" Dans mon silence sacerdotal, j'analyse la dynamique du loquet automatique de l'ascenseur. Lorsqu'il se déclenche à deux murs, mes oreilles font à chaque fois un sursaut. Ces automatismes canins ne me rassurent pas sur mon évolution. Quand j'emprunte l'OTIS pour faire le plein de fumigènes, j'ausculte les traces de ta dernière visite sur les boutons chromatiques de la machine. La panne qu'il t'a fait subir entre le deuxième et le troisième étage t'a bien fait appuyer plusieurs fois sur la touche " alarme " rarement utilisée.

Je sublime à l'idée de retrouver ton empreinte. Trop grande, ce n'est pas la tienne.

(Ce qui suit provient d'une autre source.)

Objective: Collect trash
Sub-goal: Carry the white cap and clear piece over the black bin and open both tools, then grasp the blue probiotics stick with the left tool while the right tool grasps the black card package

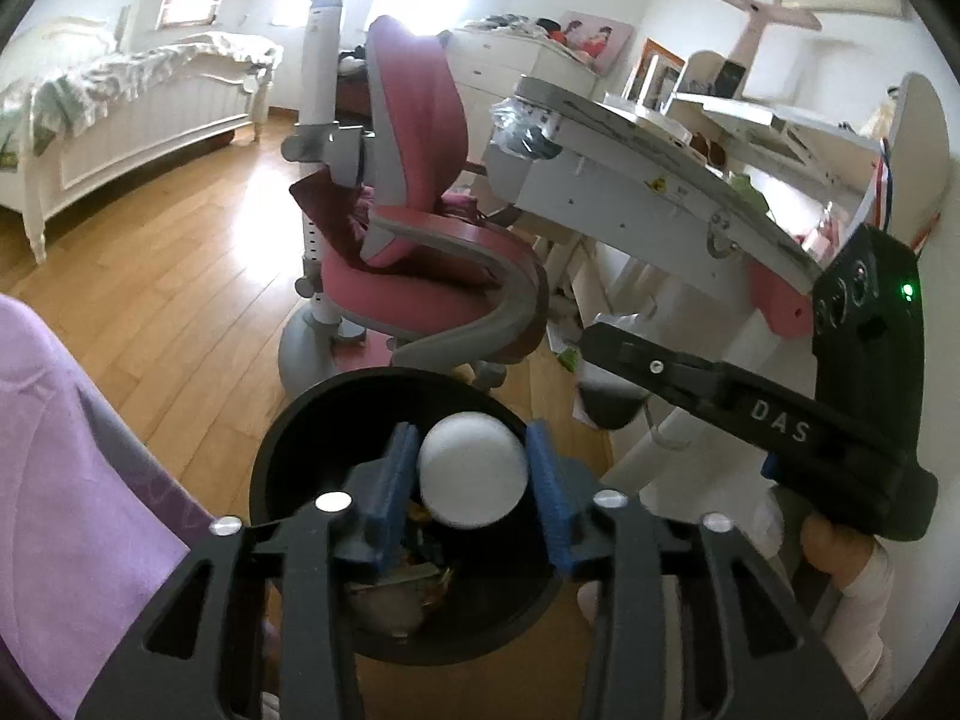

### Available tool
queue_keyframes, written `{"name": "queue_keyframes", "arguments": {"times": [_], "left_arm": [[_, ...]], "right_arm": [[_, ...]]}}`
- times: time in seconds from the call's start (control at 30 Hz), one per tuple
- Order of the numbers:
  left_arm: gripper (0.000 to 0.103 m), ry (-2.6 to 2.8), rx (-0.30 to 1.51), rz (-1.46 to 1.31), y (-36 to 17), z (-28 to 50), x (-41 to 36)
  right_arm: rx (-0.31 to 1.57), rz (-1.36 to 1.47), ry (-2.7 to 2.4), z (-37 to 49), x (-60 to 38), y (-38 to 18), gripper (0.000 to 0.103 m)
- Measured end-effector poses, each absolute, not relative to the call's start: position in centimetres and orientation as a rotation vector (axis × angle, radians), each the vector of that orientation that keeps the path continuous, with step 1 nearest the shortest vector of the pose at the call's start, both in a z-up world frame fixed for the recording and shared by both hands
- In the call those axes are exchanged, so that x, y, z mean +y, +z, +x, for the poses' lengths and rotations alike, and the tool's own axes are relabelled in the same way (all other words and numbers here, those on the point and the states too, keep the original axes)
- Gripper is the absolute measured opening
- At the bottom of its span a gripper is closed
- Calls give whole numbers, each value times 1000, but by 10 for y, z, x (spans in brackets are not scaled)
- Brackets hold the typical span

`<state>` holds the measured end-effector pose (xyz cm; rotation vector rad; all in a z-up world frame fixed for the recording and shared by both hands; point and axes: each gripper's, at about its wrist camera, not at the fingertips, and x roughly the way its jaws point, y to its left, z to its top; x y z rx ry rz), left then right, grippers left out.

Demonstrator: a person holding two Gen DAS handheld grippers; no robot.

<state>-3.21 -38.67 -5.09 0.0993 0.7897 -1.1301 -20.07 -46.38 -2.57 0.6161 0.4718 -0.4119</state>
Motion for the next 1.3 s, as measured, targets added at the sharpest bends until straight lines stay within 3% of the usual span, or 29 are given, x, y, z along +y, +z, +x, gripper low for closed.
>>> {"name": "queue_keyframes", "arguments": {"times": [0.03, 0.07, 0.1, 0.13, 0.3, 0.67, 0.83, 0.93, 1.1, 1.3], "left_arm": [[71, -1128, 780, 101, -49, -34, -387], [80, -1127, 766, 97, -47, -36, -386], [80, -1132, 745, 91, -43, -38, -383], [80, -1134, 736, 92, -41, -39, -382], [80, -1116, 712, 78, -33, -37, -364], [80, -953, 699, 10, -28, -9, -268], [80, -785, 723, -1, -34, 17, -194], [80, -690, 736, 33, -39, 31, -153], [79, -566, 802, 109, -56, 62, -91], [62, -504, 890, 213, -76, 97, -62]], "right_arm": [[475, 618, -418, -201, -465, -26, 19], [481, 619, -426, -202, -466, -26, 25], [483, 620, -433, -203, -466, -26, 31], [480, 624, -440, -204, -465, -25, 44], [466, 627, -471, -208, -461, -21, 69], [511, 554, -376, -163, -410, -7, 74], [580, 469, -225, -112, -357, -1, 75], [625, 396, -111, -76, -316, 3, 83], [727, 299, 110, -10, -247, 0, 83], [831, 145, 263, 58, -177, -13, 83]]}}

Ce chewing-gum dans le cendrier de la cabine non plus. Il date d'aujourd'hui et tu n'es pas venue aujourd'hui. Comme un clébard poussé à changer de chatte, je renifle les autres avec comme tissus-témoin une culotte que j'ai pu te prendre avant ton dernier départ. La nuit dernière, la cuvette des toilettes m'a revendue quelques poils pubiques qui t'auraient appartenu. Je l'ai cru sur

parole et les ai roulé dans une feuille de gomme arabique. J'ai toussé puis me suis rendormi. Je m'accroche à contre-poids au plateau d'une balance. Dans le croisement incessant des ascenseurs, l'aiguille de ma Roberval ne penche pas du bon côté. Dans la chute nous nous élevons, c'est la loi des vases non-communiquant. Mais l'équilibre se trouve-t-il encore dans notre polygone de sustentation ? "

Extrait d' " Ascenseur pour l'échappée " ( 1970 ) - de Gabriel YABAMIAH (Editions Netzah).